FELIZ NATAL
Frei Betto
Feliz Natal a todos que pulam
corda com a linha do horizonte e riem à sobeja dos que apregoam o fim da
história.
FELIZ NATAL aos infelizes cativos
do desapreço ao próximo, da irremediável preguiça de amar, do zelo excessivo ao
próprio ego. E aos semeadores de alvíssaras, aos glutões de premissas
estéticas, aos fervorosos discípulos da ética.
Feliz Natal ao Brasil dos
deserdados, às mulheres naufragadas em lágrimas, aos escravos do infortúnio
condenados à morte precoce. E aos premiados pela loteria biológica, aos
desmaquiadores de ilusões, aos inconsoláveis peregrinos da vicissitude.
Feliz Natal aos órfãos do mercado
financeiro, pilotos de vôos sem asas e sem chão, fiéis devotos da onipotência
do mercado, agora encerrados no impiedoso desabrigo de suas fortunas
arruinadas. E também aos lavradores da insensatez espelhada na linguagem transmutada
em arte.
Feliz Natal às lagartas temerosas
de abandonar casulos, ao desborboletear de insignificâncias cultivadoras de
ódios, aos exilados na irracionalidade do despautério consensual. E aos
dessedentados na saciedade do infinito, no silêncio inefável, nas paixões
condensadas em prestativa amorosidade.
Feliz Natal a quem escapa dos
indomáveis pressupostos da lógica consumista, dessufoca-se em celebrações
imantadas de deidade, livre do desconforto da troca compulsória de presentes
prenhes de ausências. E aos hospedeiros de prenúncios do leque infinito de possibilidades
da vida.
Feliz Natal a quem não planta
corvos nas janelas da alma, nem embebe o coração de cicuta, e coleciona no
espírito aquarelas do arco-íris. E a quem trafega pelas vias interiores e não
teme as curvas abissais da oração.
Feliz Natal aos devotos do
silêncio recostados em leitos de hortênsias a bordar, com os delicados fios dos
sentimentos, alfombras de ternura. E a quem arranca das cordas da dor melódicas esperanças.
Feliz Natal aos que trazem às
costas aljavas repletas de relâmpagos, aspiram o perfume da rosa-dos-ventos e
carregam no peito a saudade do futuro. Também a quem mergulha todas as manhãs
nas fontes da verdade e, no labirinto da vida, identifica a porta que os
sentidos não vêem e a razão não alcança.
Feliz Natal aos dançarinos
embalados pelos próprios sonhos, ourives sapienciais das artimanhas do desejo.

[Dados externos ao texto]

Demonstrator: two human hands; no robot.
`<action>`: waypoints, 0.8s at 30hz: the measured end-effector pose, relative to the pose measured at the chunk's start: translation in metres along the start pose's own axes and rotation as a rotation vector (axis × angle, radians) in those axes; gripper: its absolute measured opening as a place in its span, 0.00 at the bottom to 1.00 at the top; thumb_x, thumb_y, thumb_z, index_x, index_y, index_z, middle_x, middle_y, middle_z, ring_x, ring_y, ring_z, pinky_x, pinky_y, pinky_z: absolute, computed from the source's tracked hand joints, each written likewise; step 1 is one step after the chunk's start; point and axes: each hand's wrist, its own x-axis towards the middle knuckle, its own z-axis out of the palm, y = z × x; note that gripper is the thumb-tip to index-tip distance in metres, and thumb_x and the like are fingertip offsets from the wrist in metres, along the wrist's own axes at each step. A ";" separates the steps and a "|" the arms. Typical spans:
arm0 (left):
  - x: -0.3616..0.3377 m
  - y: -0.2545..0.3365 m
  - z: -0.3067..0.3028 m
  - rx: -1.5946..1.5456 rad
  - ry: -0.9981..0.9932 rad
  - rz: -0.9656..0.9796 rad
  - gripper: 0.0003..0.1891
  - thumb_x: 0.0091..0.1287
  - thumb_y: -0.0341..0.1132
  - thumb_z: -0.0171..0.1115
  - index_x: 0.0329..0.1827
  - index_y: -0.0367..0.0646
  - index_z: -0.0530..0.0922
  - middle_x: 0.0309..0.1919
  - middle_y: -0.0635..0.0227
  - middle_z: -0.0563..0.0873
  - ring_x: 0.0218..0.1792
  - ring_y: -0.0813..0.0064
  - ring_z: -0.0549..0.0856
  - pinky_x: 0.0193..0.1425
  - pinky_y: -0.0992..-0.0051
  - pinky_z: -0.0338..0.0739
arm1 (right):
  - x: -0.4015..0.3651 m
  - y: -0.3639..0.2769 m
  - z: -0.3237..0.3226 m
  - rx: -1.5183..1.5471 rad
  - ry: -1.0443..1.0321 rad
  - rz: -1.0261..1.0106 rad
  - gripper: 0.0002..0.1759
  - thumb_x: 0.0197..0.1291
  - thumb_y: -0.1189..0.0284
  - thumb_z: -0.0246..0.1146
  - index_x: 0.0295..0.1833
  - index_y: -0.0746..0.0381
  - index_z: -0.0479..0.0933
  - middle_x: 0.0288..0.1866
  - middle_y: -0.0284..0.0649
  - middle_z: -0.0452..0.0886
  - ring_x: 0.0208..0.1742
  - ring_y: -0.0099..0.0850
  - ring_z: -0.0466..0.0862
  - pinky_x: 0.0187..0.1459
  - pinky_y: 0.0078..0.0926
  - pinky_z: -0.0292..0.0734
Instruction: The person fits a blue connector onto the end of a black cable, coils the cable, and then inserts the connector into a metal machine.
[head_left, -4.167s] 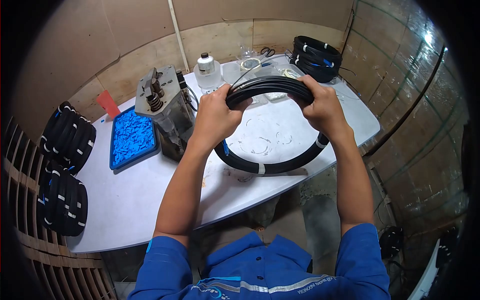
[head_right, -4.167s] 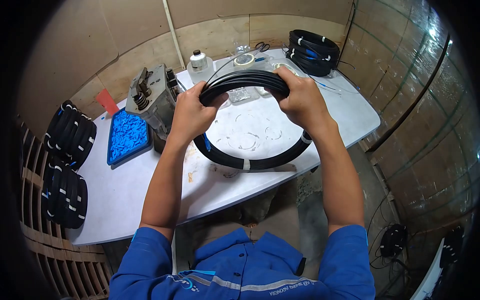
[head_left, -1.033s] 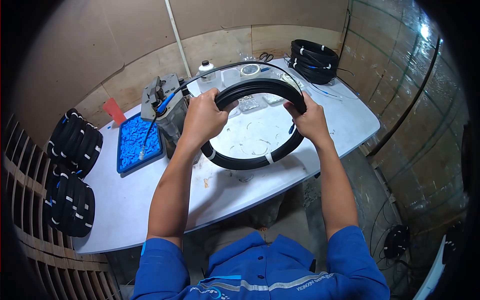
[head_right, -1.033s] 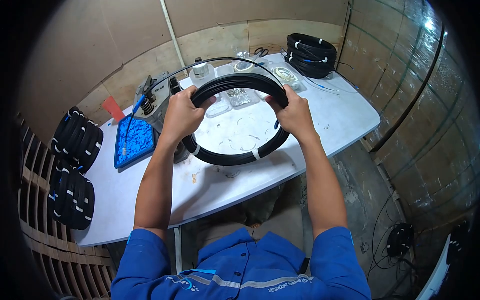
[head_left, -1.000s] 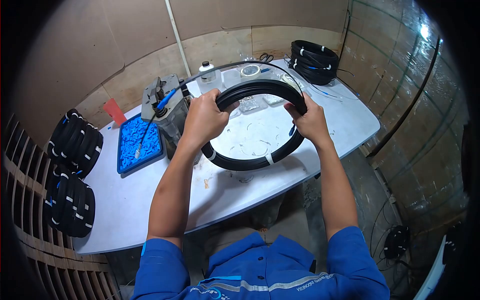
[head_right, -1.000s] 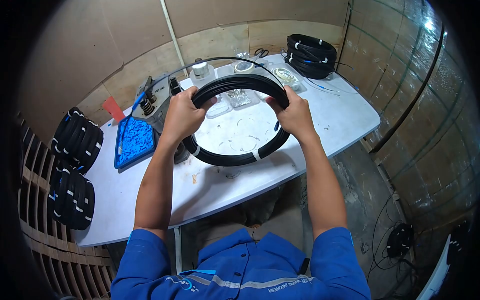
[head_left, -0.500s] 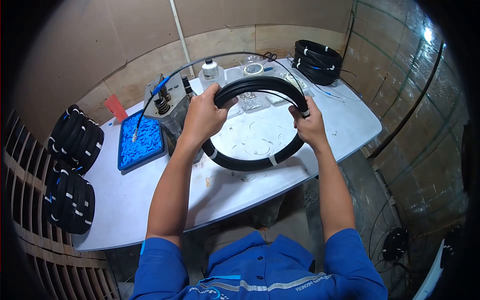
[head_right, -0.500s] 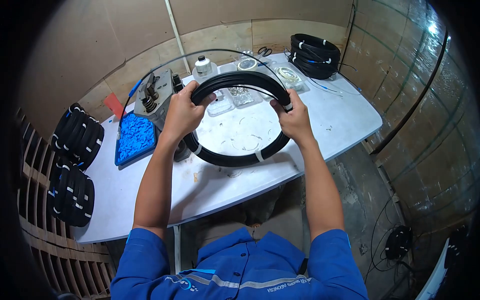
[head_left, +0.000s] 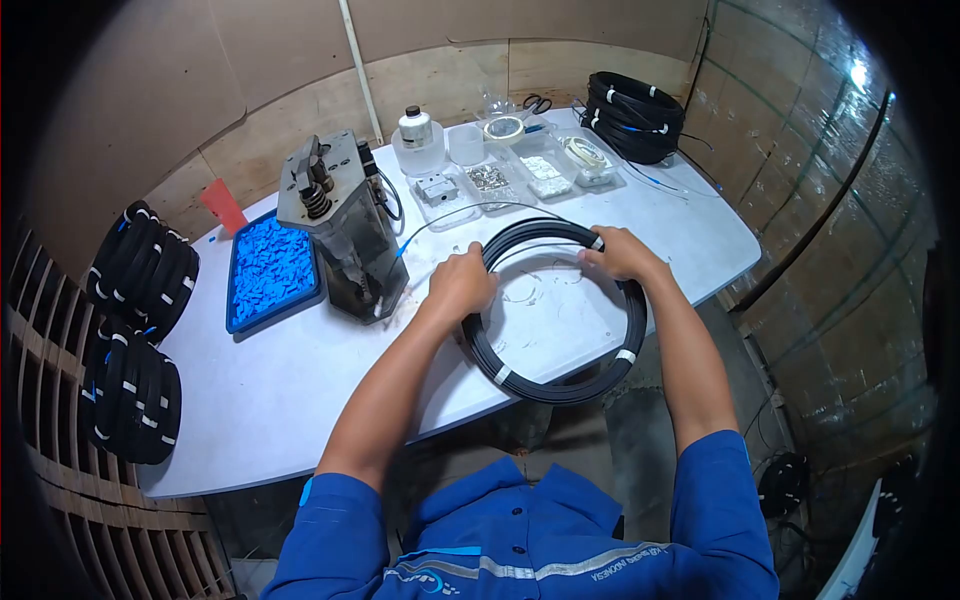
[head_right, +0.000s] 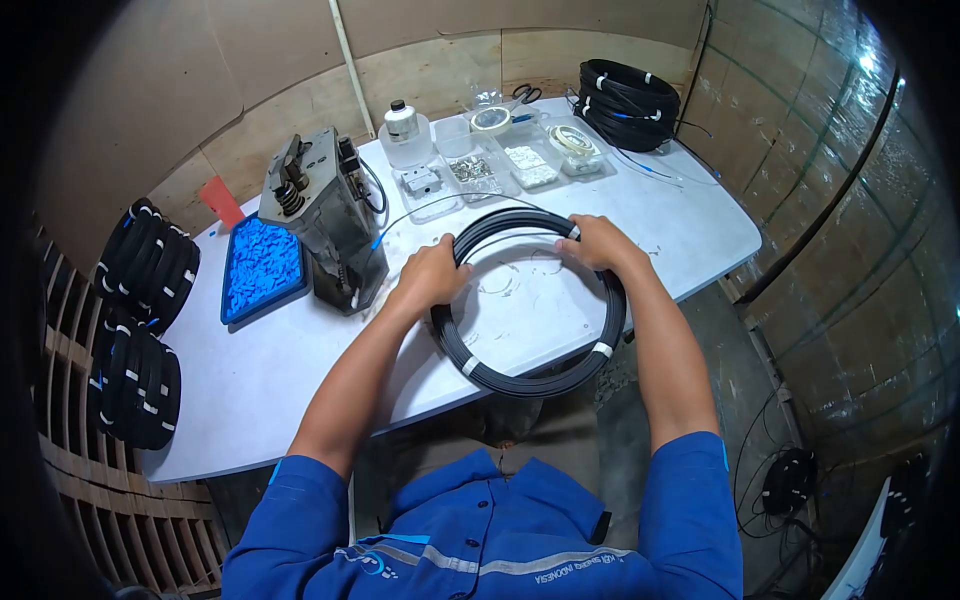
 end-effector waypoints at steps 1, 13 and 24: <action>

E a quem ignora o alfabeto da vingança e não pisa na armadilha do desamor.
Feliz Natal a quem acorda todas
as manhãs a criança adormecida em si e, moleque, sai pelas esquinas a quebrar
convenções que só obrigam a quem carece de convicções. E aos artífices da
alegria que, no calor da dúvida, dão linha à manivela da fé.
Feliz Natal a quem recolhe cacos
de mágoas pelas ruas para atirá-los no lixo do olvido e se guarda no recanto da
sobriedade. E a quem se resguarda em câmaras secretas para reaprender a gostar
de si e, diante do espelho, descobre-se belo na face do próximo.
Feliz Natal a todos que pulam
corda com a linha do horizonte e riem à sobeja dos que apregoam o fim da
história. E aos que suprimem a letra erre do verbo armar.
Feliz Natal aos poetas sem
poemas, aos músicos sem melodias, aos pintores sem cores, aos escritores sem
palavras. E a quem jamais encontrou a pessoa a quem declarar todo o amor que o
fecunda em gravidez inefável.
Feliz Natal a quem, no leito de
núpcias, promove despudorada liturgia eucarística, transubstancia o corpo em
copo, inunda-se do vinho embriagador da perda de si no outro. E a quem corrige
o equívoco do poeta e sabe que o amor não é eterno enquanto dura, mas dura enquanto
é terno.
Feliz Natal aos que repartem Deus
em fatias de pão, bordam toalhas de cumplicidades, secam lágrimas no consolo da
fé, criam hipocampos em aquários de mistério.
Feliz Natal a quem se embebeda de
chocolate na esbórnia pascal da lucidez crítica e não receia se pronunciar onde
a mentira costura bocas e enjaula consciências. E a quem voa inebriado pelo eco
de profundas nostalgias e decifra enigmas sem revelar inconfidências; nu,
abraça epifanias sob cachoeiras de magnólias.
Feliz Natal a todos que dão
ouvidos à sinfonia cósmica e, nos salões da Via Láctea, bailam com os astros ao
ritmo de siderais incertezas.
Queira Deus que renasçam com o
menino que se aconchega em corações desenhados na forma de presépios.